Exercise requirements. Report the number of lines in the data below where the string "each" shows up, and only that number.

* * * *

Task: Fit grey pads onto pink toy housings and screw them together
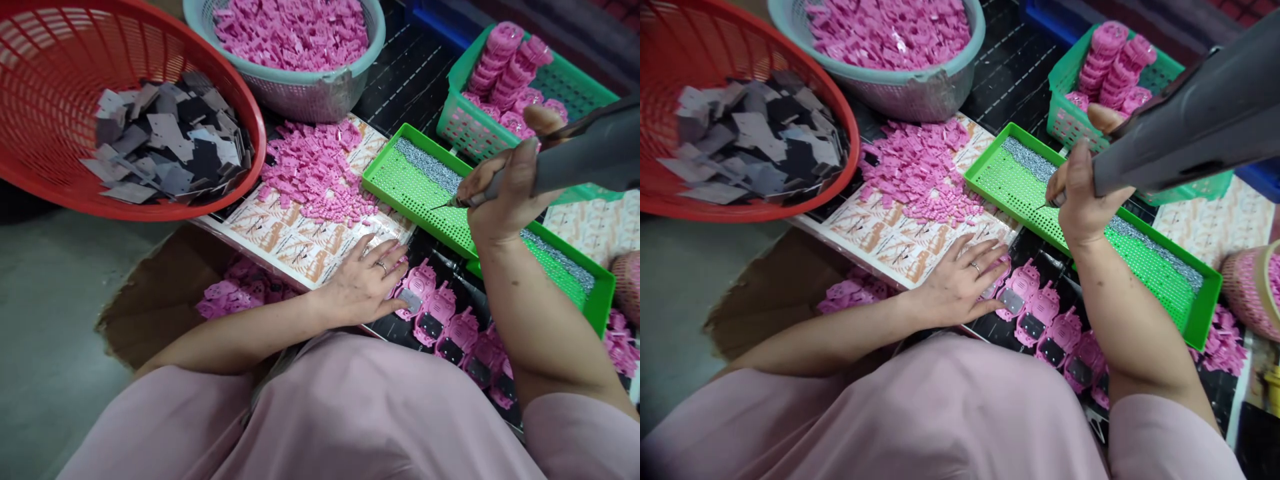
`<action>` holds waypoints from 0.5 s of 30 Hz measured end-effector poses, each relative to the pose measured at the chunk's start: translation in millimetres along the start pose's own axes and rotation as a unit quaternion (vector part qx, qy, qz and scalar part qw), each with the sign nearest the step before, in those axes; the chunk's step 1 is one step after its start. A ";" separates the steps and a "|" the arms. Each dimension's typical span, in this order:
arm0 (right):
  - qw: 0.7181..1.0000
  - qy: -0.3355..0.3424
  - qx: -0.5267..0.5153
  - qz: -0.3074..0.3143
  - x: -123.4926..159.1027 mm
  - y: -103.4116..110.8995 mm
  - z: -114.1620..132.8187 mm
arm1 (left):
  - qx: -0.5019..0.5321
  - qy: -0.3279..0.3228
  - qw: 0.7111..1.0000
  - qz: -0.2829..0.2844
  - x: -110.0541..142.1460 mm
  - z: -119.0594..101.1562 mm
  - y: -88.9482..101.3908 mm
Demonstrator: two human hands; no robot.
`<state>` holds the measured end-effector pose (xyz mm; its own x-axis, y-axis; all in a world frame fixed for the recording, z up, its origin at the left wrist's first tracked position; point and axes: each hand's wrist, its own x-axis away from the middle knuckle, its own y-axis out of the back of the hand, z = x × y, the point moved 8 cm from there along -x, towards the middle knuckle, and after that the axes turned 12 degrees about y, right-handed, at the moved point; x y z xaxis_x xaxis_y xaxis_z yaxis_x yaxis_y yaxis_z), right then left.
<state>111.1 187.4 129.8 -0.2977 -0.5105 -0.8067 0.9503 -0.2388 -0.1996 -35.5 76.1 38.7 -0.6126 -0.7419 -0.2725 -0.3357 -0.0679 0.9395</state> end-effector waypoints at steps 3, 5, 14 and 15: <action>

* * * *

Result of the exercise. 2